[[ Dataset section open ]]
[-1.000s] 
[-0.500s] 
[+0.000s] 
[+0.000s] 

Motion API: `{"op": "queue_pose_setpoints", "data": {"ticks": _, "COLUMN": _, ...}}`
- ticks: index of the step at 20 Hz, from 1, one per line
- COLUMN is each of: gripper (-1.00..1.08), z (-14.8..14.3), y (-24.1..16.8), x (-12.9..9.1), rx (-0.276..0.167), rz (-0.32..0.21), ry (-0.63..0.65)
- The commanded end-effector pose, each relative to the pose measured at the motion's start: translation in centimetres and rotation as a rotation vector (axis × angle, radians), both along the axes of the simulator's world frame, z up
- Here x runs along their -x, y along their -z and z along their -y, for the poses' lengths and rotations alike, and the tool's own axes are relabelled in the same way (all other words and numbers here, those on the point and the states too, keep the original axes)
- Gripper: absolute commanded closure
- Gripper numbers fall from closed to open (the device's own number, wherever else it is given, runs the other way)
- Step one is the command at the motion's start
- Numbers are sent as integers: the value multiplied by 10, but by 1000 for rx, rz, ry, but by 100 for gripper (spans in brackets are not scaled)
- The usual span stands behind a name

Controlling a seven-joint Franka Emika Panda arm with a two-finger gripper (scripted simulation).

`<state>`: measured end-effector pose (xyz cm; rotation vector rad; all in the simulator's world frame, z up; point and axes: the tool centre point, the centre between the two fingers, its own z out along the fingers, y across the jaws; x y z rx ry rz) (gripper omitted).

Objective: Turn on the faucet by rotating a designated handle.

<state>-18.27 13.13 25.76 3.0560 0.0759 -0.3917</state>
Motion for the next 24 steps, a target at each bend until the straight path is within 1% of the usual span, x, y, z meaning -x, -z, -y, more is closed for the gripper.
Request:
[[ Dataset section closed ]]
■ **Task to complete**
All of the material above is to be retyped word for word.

■ **Task output**
[-1.000s] 
[-0.500s] 
[+0.000s] 
[+0.000s] 

Motion API: `{"op": "queue_pose_setpoints", "data": {"ticks": _, "COLUMN": _, ...}}`
- ticks: index of the step at 20 Hz, from 1, one per line
- COLUMN is each of: gripper (-1.00..1.08), z (-14.8..14.3), y (-24.1..16.8), x (-12.9..9.1), rx (-0.276..0.167), rz (-0.32..0.21), ry (-0.63..0.65)
- The commanded end-effector pose, each relative to the pose measured at the motion's start: translation in centimetres and rotation as a rotation vector (axis × angle, radians), both along the axes of the simulator's world frame, z up
- Here x runs along their -x, y along their -z and z along their -y, for the poses' lengths and rotations alike, and the tool's own axes are relabelled in the same way (all other words and numbers here, those on the point and the states too, keep the original axes)
- Gripper: absolute commanded closure
- Gripper numbers fall from closed to open (the device's own number, wherever else it is given, runs the other way)
- Step one is the command at the motion's start
- Numbers are sent as integers: the value multiplied by 10, but by 1000 for rx, rz, ry, but by 100 for gripper (spans in brackets are not scaled)
- The usual span stands behind a name

Controlling a seven-joint Franka Emika Panda arm with a two-finger gripper (scripted simulation).

`<state>`: measured end-effector pose (xyz cm; rotation vector rad; all in the simulator's world frame, z up; point and axes: the tool centre point, the centre between the two fingers, its own z out along the fingers, y across the jaws; x y z rx ry rz) (gripper omitted).

Objective: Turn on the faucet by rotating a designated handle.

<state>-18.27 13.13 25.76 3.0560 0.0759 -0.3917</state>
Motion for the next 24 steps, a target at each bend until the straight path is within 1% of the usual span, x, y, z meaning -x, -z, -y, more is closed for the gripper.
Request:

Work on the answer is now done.